It appears to me that forwarding the full emails, or posting them in full without commentary, does indeed violate the copyright, because Round 2 has posted its requirement that they not be forwarded. However, some quoting and reposting is covered under fair use. There's nothing under fair use that requires someone to be a journalist, as far as I know. I also think the Trek license remains unthreatened by the activity here,and that Round 2 will continue the updates because the people there want to do so. The updates are a fine showcase for their work.

I also apologize to those who are done with this discussion of copyright, and I promise I am, too. I don't like it when threads that interest me are hijacked. CL, I request that among your interesting observations, you continue to be more open to two-way discussion, as you have been recently, and I'll ask that you start separate threads for long discussions of your version of the E. Speaking only for me, that will make them a pleasure. And I'll tell you I feel the same way about a '70s show called Banyon as you do about Blake's 7.


----------



## robiwon (Oct 20, 2006)

Not wanting to fight or argue either. However, and I will say this politely as well. And I am not angry, just passionate.  

It all comes down to this. R2 asked for the Club members to keep the newsletters to themselves. Some don't want to as they feel they don't have to listen to R2. Others complain that they can't get the newsletter because they don't live in the US or Canada. Well to all of those people, I'm very sorry for you. There's nothing anyone here can do about it. Post the newsletters if you want. But remember, R2 has asked us not to. 

If people continue, R2 may act on this and stop the newsletters altogether because of the "I don't care what they say" attitude. And if that happens, whose to blame?

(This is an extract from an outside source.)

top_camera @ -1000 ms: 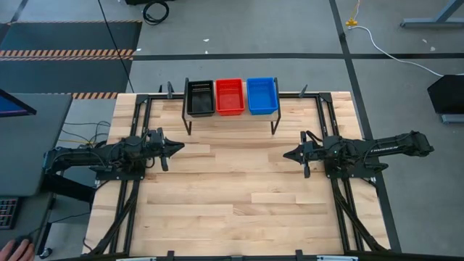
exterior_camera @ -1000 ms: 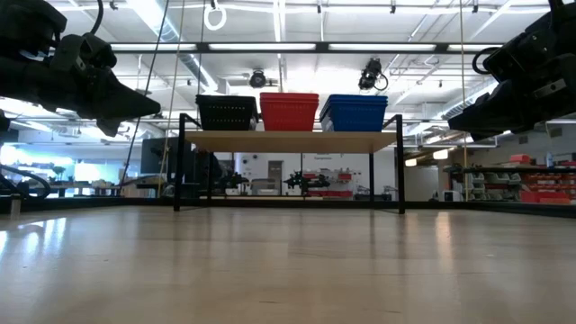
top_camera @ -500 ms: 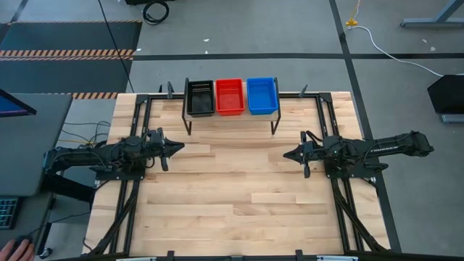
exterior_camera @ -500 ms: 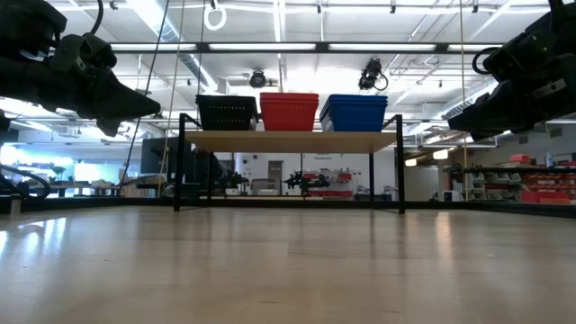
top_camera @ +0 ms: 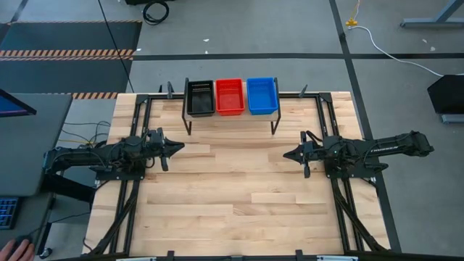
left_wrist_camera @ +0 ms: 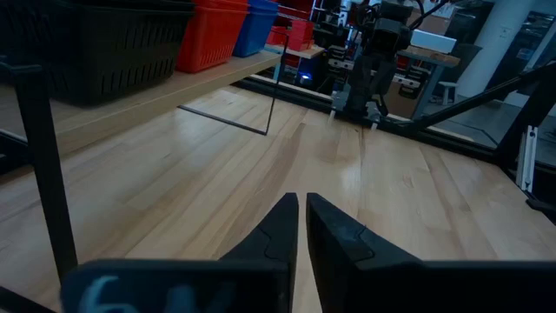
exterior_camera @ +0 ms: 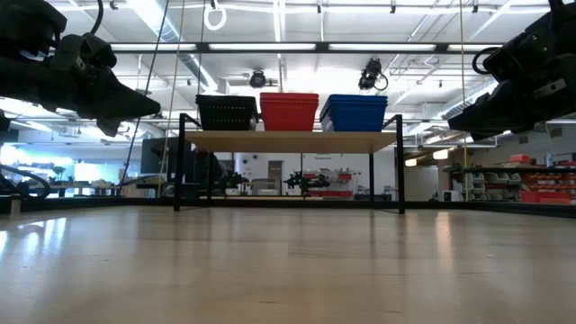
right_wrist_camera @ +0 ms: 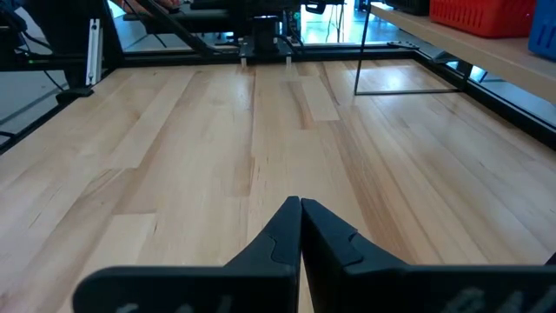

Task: Stack baskets on shelf by color
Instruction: Return to Home Position

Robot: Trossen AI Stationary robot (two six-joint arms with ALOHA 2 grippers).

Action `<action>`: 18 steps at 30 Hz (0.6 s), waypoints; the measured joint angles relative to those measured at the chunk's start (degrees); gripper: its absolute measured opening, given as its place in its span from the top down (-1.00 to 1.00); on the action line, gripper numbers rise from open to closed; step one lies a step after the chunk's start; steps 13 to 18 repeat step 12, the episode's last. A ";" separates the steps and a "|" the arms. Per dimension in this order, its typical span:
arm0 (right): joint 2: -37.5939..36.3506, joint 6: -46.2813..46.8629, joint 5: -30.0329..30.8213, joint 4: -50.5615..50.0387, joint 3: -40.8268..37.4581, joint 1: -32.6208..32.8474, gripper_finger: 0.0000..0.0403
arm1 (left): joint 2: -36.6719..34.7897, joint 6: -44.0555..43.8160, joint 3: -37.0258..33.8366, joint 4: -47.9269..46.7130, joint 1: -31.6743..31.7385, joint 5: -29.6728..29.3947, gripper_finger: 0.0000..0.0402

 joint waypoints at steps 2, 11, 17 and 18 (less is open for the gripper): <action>0.00 0.00 0.02 0.00 0.00 0.00 0.92 | 0.00 0.01 0.00 0.02 0.00 0.00 0.85; 0.00 0.00 0.01 0.00 0.00 0.00 0.92 | 0.02 0.02 0.00 0.00 -0.01 0.00 0.85; 0.01 0.00 0.00 0.02 0.00 0.00 0.92 | 0.01 0.00 0.01 0.01 -0.01 0.00 0.84; 0.01 0.00 0.00 0.02 0.00 0.00 0.92 | 0.01 0.00 0.01 0.01 -0.01 0.00 0.84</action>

With that, I think I'm done with this. I'm going to go work on my Predator costume for a while. 

:wave:


----------



## Ductapeforever (Mar 6, 2008)

This newsletter/update issue all boils down to this: ever heard of one bad apple spoils the bunch? Every 'rebel without a cause' who defys Round 2's request to not forward or post the information runs the risk off ruining this special club , not only for the legitimate members of the club but for themselves. Round 2 has a presence here on the board, and can decide to simply not offer ANY further updates. As has been stated before, they have no obligation to supply information on any of their products , and do so out of trust and respect. If you wish to go back to the days of not knowing anything in advance of a kit, just continuing doing what your doing. Buy don't cry when the information all drys up. Members here already ruined the relationship with Moebius here on the board, please don't do so with Round 2.


----------



## John P (Sep 1, 1999)

I'd better cancel that billboard I rented, then.


----------



## Ductapeforever (Mar 6, 2008)

John P said:


> I'd better cancel that billboard I rented, then.


John, you have an uncanny way of bringing humor to any situation.:thumbsup: I hope one day to meet you in person. You 've got to be a laugh riot !


----------



## SUNGOD (Jan 20, 2006)

Ductapeforever said:


> This newsletter/update issue all boils down to this: ever heard of one bad apple spoils the bunch? Every 'rebel without a cause' who defys Round 2's request to not forward or post the information runs the risk off ruining this special club , not only for the legitimate members of the club but for themselves. Round 2 has a presence here on the board, and can decide to simply not offer ANY further updates. As has been stated before, they have no obligation to supply information on any of their products , and do so out of trust and respect. If you wish to go back to the days of not knowing anything in advance of a kit, just continuing doing what your doing. Buy don't cry when the information all drys up. Members here already ruined the relationship with Moebius here on the board, please don't do so with Round 2.




From what I've seen I don't agree about members being the ones who ruined the relationship with Moebius on here (I think thicker skins were required there on their part) but agree about this R2 thing. If they've asked members not to share this info then people should respect that.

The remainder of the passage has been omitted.